Additionally, the fabricated closed built-up CFS sections can be easily filled with concrete to address existing shortcomings related to the low load-bearing capacity of individual members, low fire resistance, and plate stability due to the reduced thickness of the individual members. The concrete infill will substantially increase the load-bearing capacity of CFS columns and their fire resistance while mitigating local buckling phenomena due to the confinement provided by the concrete which prevents inward deformation of the plate elements [16]. This phenomenon can effectively contribute to fully exploring the mechanical properties of steel, promoting the use of high-strength steel. This new solution can also be considered to compete with light-steel framing solutions, with enhanced structural performance and fire resistance.

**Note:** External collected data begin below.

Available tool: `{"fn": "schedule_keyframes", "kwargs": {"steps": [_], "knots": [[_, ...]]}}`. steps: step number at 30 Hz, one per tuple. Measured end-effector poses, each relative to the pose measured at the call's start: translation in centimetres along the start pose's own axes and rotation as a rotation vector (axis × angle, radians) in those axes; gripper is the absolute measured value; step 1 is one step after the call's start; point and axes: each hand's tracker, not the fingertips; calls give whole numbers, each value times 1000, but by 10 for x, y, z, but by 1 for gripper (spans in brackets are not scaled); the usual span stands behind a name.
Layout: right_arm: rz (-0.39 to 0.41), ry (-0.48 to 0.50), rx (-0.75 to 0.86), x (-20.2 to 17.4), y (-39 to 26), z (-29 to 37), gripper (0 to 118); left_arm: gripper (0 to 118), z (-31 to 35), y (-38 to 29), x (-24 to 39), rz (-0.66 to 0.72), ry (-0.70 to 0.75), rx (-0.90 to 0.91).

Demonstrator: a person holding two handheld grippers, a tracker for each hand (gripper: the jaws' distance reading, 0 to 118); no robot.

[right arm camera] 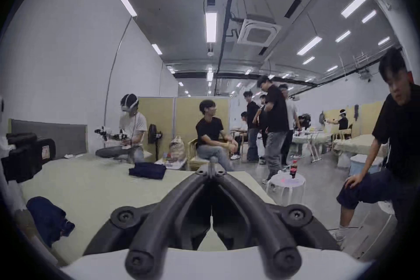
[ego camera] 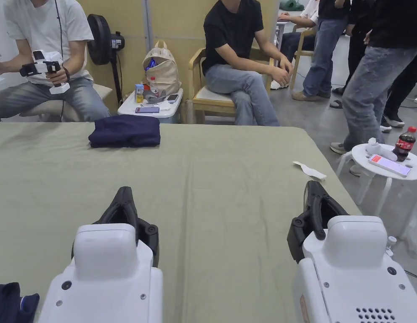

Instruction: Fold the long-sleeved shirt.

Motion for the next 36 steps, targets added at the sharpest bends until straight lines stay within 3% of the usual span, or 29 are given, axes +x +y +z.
{"fn": "schedule_keyframes", "kwargs": {"steps": [1,5,8,22,23,24,26,27,28,32,36], "knots": [[5,8,1,0,-2,0,1,0,-1,0,3,-43,25,-10],[48,24,23,-2,-4,4,1,0,-6,-4,-4,36,23,-57],[78,39,51,-2,-3,7,1,0,-13,-13,-7,8,49,-82],[28,88,-6,-10,-11,0,1,0,-12,-11,-12,21,34,-84],[34,82,-7,-11,-11,-1,6,14,-13,-11,-12,19,27,-80],[55,64,-13,-12,-12,-2,32,38,-11,-11,-13,36,1,-59],[23,127,-45,-8,-13,-6,111,109,-11,-11,-15,68,-13,-47],[-2,160,-50,-5,-14,-8,118,118,-11,-10,-15,67,-6,-48],[-52,161,31,-3,-14,-6,118,118,-9,-10,-15,67,-7,-36],[-36,146,24,-1,-12,-8,118,118,-6,-2,-17,81,5,-18],[17,93,-50,-3,-10,-15,118,118,-21,6,-25,179,36,-149]]}}
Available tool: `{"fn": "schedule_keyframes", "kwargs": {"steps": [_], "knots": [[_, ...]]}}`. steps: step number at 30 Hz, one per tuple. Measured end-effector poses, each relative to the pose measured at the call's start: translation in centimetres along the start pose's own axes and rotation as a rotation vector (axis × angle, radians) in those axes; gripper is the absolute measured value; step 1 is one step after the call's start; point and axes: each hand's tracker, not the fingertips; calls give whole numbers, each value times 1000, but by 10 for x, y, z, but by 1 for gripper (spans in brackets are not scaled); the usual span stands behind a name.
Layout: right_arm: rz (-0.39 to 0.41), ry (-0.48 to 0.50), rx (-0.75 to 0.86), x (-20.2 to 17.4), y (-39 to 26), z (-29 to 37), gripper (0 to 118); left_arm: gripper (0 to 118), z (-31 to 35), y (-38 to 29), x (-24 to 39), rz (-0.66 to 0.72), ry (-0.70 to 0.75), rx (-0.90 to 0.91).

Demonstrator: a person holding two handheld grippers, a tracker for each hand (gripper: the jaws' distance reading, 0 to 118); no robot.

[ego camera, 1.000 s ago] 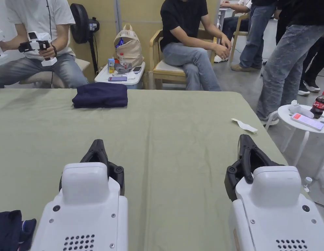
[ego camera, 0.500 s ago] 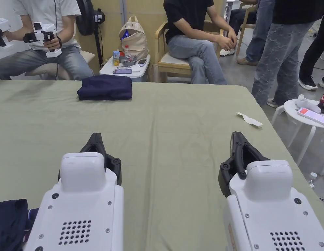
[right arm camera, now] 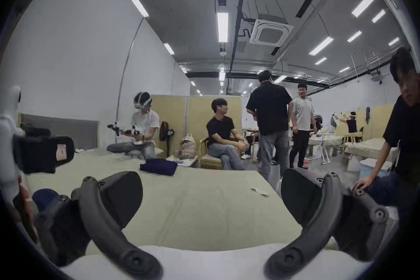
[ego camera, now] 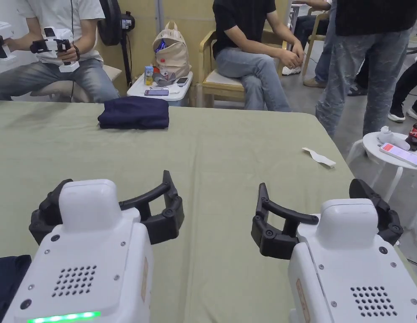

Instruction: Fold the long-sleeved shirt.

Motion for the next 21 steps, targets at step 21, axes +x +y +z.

The number of hybrid or multi-material structural solutions in use will increase significantly, targeting enhanced structural performance [17]. The composite behavior of CFS-concrete members has been investigated in the past, where the CFS profiles have also been considered as a replacement for traditional reinforcement bars, and others assessing the benefits and potential of composite structures combining CFS products and concrete [18,19,20,21,22,23,24,25,26,27,28,29,30,31]. Several studies were undertaken to investigate the behavior of shear connectors and composite beams [19,20,22,27,28,29,30,31], showing high levels of ductility and load-bearing capacity. Other composite solutions incorporating CFS and concrete have been recently presented, further exploring the versatility of CFS products [32,33,34]. However, the proposed solutions are mainly used in composite beams, with few contributions or proposals for composite solutions for columns for low- to mid-rise buildings.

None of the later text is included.